This is the second article of a series about regular expressions in Vim:
We’ve seen, in the first article, general metacharacters we can use in our Vim regexes, as well as equivalent Perl-style regexes we can use with other tools (like GNU grep). This time, we’ll dive deeper in Vim’s regex engine by looking at more metacharacters we can use in our favorite editor.
As a reminder, I don’t advise writing 32908309 regexes in your codebases, but instead using regexes with Vim (or other tools) for one-off tasks.
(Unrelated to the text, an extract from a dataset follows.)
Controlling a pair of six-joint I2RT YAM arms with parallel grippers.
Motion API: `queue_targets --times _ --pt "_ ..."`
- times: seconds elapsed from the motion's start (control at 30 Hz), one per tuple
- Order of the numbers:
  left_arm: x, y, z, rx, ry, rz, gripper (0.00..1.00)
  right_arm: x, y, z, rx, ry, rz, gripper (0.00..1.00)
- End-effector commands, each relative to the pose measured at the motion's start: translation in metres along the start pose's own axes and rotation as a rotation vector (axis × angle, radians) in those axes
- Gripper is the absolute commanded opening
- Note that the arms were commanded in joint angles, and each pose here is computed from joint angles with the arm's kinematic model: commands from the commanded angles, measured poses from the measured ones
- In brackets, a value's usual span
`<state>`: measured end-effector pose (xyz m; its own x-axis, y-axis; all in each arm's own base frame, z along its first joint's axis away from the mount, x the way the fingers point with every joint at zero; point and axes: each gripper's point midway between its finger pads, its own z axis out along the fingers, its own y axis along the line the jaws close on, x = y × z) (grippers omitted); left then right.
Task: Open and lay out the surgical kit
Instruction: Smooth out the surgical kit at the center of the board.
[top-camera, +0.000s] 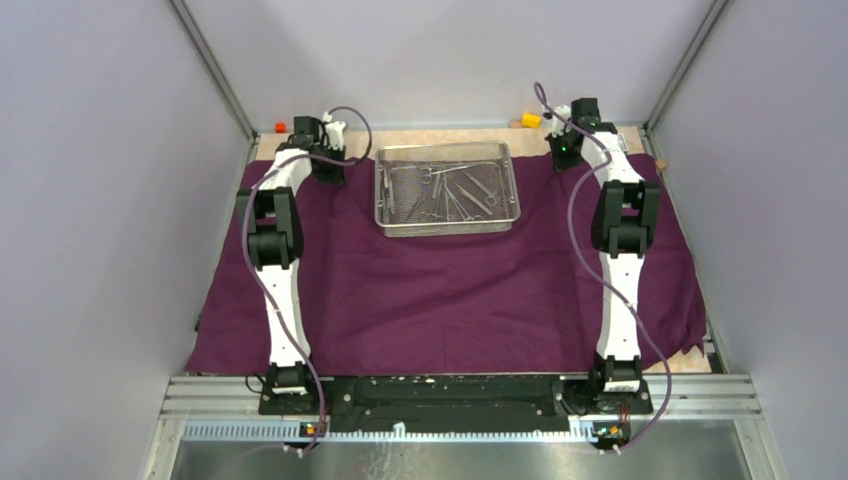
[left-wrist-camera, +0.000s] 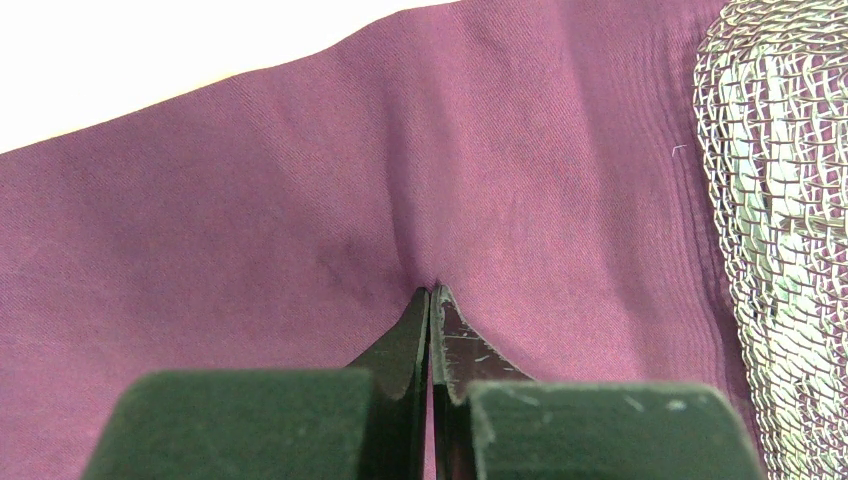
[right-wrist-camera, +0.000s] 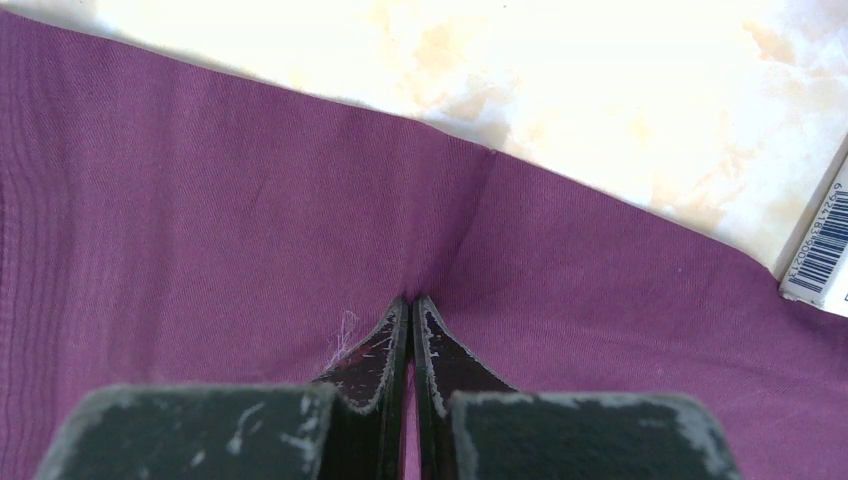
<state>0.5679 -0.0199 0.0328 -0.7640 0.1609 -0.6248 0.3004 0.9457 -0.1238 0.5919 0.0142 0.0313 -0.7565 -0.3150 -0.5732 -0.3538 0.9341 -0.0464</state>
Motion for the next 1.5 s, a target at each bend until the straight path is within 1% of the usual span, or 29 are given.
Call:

A codebase is often a system in constant evolution, and regexes can ramp up in complexity fairly quickly.
We’ll see, in this article:
- How to do some substitutions in Vim using Perl-style regexes.
- What is the “level of magic” of a regex in Vim, and what “level of magic” to choose.
- Some characters class shorthands relying on Vim options.
- What are lookaround assertions in Vim and Perl-style regex engines, and how to use them.
- How to match a pattern on multiple lines.
- How to match a pattern in a visual selection.
I recommend you to actively follow along by trying the different regexes directly in Vim. There are also many exercises throughout the article; you can try to solve them using this example file. Only trying will help you understand and memorize the different metacharacters, even if you don’t try very hard!
Are you ready to dive into the depths of Vim’s regular expressions?
Vim and Perl Regex Engines
We’ve seen, in the first article of this series, some differences between Vim’s regex engine and a Perl-style regex engine (using the PCRE implementation of GNU grep). We can also look at Vim’s help to see the differences between both engines at a glance; to do so, simply run :help perl-patterns
.
That’s not all: we can also use Perl’s regex engine directly in Vim, thanks to the :perldo
command. It can be useful if you really don’t want to deal with the quirks of Vim’s regexes in your substitutions.
For example, if you want to substitute “regex” with “replacement”, you can run:
:perldo s/regex/replacement/g
You’ll need to have Perl installed on your system for this command to work. If you use Neovim, you’ll also need to install the Perl provider. You can run :checkhealth provider
to make sure the provider is indeed available.
:help perl-patterns
:help :perldo
It’s a Kind of Magic
The first article of this series left an elephant in the room : the “level of magic” for Vim regexes. Let’s address now this oddity.
I was recommending prefixing our Vim regexes with \v
(making the regex “very magic”) to be able to use every metacharacter available. What does this “very magic” means? What mechanism is used here?
First, a little reminder: some characters can act as metacharacter in a regex pattern. For example, the character full stop (or dot) .
can be interpreted by our regex engine as a literal character; in that case, it will match a dot in your text. It can also be interpreted as a metacharacter; in that case, the full stop means “any character”.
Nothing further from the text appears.